When a job is run in test mode, no duplicates are created in the database. Instead, a log entry is written for each detected cluster showing:

  • The base record ID
  • A numbered list of all subordinates with their IDs and probabilities
  • The max cluster probability
  • The full merge output JSON

This lets you verify deduplication configuration and merge rules before committing to a live run. See Testing a Job.

Double Encryption of Cluster Data

All record field data flowing through the cluster pipeline is encrypted in transit. DeDuplica uses a two-layer encryption model:

Outer Layer — SUBSCRIPTION_ENCRYPTION_KEY (mandatory)

Applied by the agent before placing the message on the Azure Storage queue. Stripped by DeDuplica’s C# backend when the message is received. This ensures data in the queue is never visible to the queue infrastructure itself.

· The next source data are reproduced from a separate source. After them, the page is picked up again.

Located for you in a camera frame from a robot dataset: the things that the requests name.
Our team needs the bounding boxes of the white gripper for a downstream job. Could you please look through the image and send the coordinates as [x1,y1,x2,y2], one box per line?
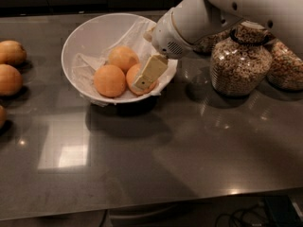
[132,9,192,91]

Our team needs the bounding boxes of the orange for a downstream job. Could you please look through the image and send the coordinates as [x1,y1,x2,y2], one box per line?
[108,46,139,73]
[94,64,126,97]
[126,63,157,96]
[0,41,27,66]
[0,106,7,129]
[0,64,23,96]

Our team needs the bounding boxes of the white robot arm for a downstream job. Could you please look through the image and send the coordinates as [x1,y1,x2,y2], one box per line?
[148,0,303,59]

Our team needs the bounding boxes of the white bowl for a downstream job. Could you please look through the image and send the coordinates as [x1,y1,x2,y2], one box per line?
[61,12,179,105]

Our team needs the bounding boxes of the back left glass cereal jar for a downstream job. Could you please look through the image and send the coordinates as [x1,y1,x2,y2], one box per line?
[194,29,230,55]

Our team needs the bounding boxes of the glass cereal jar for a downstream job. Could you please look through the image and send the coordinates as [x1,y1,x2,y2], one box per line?
[267,41,303,91]
[194,29,230,55]
[210,22,272,97]

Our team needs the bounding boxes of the white paper napkin liner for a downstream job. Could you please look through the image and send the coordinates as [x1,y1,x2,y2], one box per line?
[71,17,178,107]

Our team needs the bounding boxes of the front glass cereal jar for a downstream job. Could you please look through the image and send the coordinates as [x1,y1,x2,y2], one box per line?
[210,22,272,97]

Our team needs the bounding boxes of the back right glass cereal jar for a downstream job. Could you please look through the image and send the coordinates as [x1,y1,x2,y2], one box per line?
[267,41,303,91]

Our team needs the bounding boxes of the black box under table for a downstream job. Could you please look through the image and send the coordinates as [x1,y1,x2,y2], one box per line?
[263,196,303,227]

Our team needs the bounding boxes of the black cables under table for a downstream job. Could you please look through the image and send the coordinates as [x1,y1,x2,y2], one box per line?
[214,205,269,227]

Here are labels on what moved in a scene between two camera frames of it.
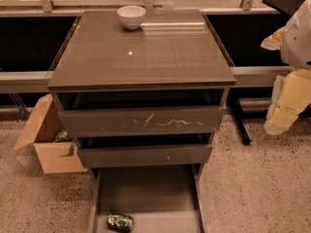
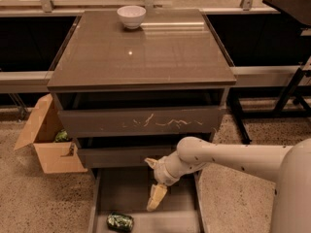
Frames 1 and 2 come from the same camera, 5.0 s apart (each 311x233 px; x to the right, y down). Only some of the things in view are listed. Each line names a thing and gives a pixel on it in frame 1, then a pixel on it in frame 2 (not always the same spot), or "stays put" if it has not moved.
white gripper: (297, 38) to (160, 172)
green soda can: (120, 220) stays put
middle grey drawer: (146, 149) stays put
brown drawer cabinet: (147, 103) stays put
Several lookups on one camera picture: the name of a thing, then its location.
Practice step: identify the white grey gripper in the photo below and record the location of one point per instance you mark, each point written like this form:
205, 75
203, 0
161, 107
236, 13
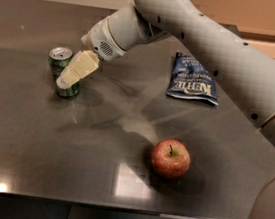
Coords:
101, 40

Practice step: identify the green soda can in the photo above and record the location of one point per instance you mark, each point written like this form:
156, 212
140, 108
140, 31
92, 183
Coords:
58, 60

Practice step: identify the red apple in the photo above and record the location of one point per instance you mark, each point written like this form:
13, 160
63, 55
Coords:
170, 159

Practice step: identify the blue kettle chips bag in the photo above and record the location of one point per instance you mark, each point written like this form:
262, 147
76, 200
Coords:
189, 80

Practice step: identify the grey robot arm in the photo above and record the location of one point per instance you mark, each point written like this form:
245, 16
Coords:
245, 73

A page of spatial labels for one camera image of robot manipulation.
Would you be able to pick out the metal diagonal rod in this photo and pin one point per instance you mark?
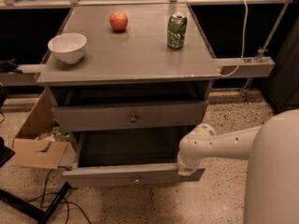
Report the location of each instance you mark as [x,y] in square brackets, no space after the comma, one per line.
[261,51]

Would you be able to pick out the black stand base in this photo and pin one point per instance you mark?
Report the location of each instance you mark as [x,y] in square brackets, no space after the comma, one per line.
[29,210]

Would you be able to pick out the green item in box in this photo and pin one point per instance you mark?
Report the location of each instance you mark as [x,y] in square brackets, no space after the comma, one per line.
[59,134]

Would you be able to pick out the black object on ledge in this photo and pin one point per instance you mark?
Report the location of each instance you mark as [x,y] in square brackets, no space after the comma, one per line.
[7,66]

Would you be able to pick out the grey top drawer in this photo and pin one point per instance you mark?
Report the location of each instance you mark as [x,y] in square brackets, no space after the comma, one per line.
[129,116]

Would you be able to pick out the white bowl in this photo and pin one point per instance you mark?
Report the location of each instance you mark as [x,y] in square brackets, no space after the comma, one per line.
[69,47]

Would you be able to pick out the red apple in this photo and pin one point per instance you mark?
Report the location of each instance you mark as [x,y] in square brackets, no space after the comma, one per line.
[118,21]

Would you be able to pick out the cardboard box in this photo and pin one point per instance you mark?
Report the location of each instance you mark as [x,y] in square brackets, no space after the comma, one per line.
[32,144]

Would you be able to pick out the grey drawer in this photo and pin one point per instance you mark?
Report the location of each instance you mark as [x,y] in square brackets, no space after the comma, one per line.
[129,116]
[128,157]

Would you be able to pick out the green soda can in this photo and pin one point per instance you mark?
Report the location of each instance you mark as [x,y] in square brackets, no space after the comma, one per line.
[176,30]

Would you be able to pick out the grey drawer cabinet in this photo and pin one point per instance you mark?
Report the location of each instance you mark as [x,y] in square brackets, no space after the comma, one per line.
[132,67]

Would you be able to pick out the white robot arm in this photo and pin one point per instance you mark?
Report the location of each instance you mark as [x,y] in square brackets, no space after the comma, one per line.
[272,153]

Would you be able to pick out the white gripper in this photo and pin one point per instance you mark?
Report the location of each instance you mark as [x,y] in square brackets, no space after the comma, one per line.
[187,164]

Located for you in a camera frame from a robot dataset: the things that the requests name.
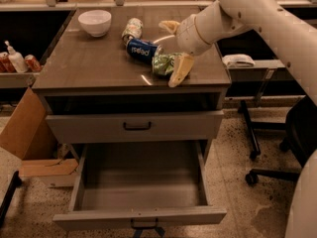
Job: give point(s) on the pale green white can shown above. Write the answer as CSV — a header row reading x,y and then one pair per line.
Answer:
x,y
133,30

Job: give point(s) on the black top drawer handle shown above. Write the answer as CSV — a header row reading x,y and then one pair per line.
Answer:
x,y
137,127

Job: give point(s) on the blue Pepsi can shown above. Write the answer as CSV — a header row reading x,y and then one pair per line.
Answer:
x,y
143,51

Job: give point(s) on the black middle drawer handle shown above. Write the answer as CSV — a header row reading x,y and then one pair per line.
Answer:
x,y
144,224

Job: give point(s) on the crushed green can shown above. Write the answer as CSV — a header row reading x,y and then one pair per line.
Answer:
x,y
163,64

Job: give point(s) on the black stand leg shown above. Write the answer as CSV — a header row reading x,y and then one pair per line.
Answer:
x,y
13,185

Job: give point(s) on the white bowl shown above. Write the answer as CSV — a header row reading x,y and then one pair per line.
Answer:
x,y
95,22

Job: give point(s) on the grey top drawer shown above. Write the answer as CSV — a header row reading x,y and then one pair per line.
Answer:
x,y
174,126

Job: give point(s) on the red can at edge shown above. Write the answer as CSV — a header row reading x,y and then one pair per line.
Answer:
x,y
5,62

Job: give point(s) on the white folded cloth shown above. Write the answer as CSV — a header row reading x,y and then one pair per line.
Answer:
x,y
238,60

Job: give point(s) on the open grey middle drawer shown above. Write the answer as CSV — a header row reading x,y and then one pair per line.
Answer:
x,y
142,180

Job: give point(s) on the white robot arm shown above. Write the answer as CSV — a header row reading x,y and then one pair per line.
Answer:
x,y
294,42

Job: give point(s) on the red soda can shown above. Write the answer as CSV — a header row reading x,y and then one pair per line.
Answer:
x,y
32,63

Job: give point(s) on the grey drawer cabinet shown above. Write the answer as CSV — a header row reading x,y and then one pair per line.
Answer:
x,y
87,76

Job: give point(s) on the brown cardboard box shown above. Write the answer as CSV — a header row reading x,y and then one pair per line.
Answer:
x,y
28,137

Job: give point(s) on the white pump bottle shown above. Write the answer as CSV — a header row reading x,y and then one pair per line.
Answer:
x,y
16,59

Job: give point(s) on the black drawer handle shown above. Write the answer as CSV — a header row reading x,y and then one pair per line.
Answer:
x,y
144,224
137,127

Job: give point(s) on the black office chair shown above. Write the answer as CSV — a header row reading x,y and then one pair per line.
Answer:
x,y
300,127

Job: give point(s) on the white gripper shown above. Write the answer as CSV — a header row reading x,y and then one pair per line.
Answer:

Inner Layer — CLIENT_ENCRYPTION_KEY (optional, Enterprise)

When configured, this is applied first (before the outer layer). DeDuplica’s backend does not strip this layer — the still-encrypted value passes through to the action agent and into the MergeOutputJson field of webhook payloads. Only your receiving infrastructure (which holds CLIENT_ENCRYPTION_KEY) can decrypt and read the plaintext field values. This means DeDuplica itself never sees the record data.

ConfigurationDeDuplica can read merge dataWebhook MergeOutputJson
CLIENT_ENCRYPTION_KEY not setYes (after transit decryption)Plaintext JSON string — parse directly
CLIENT_ENCRYPTION_KEY set (valid AES key)No — inner layer remainsEncrypted — must decrypt before parsing

See Local Agent — Client-Controlled Encryption for key format requirements and generation instructions.

Do not change encryption keys after duplicates have been stored. Existing records are encrypted with the key that was active at creation time. Rotating a key without first resolving all pending duplicates will make those records permanently unreadable in webhooks and the DeDuplica UI.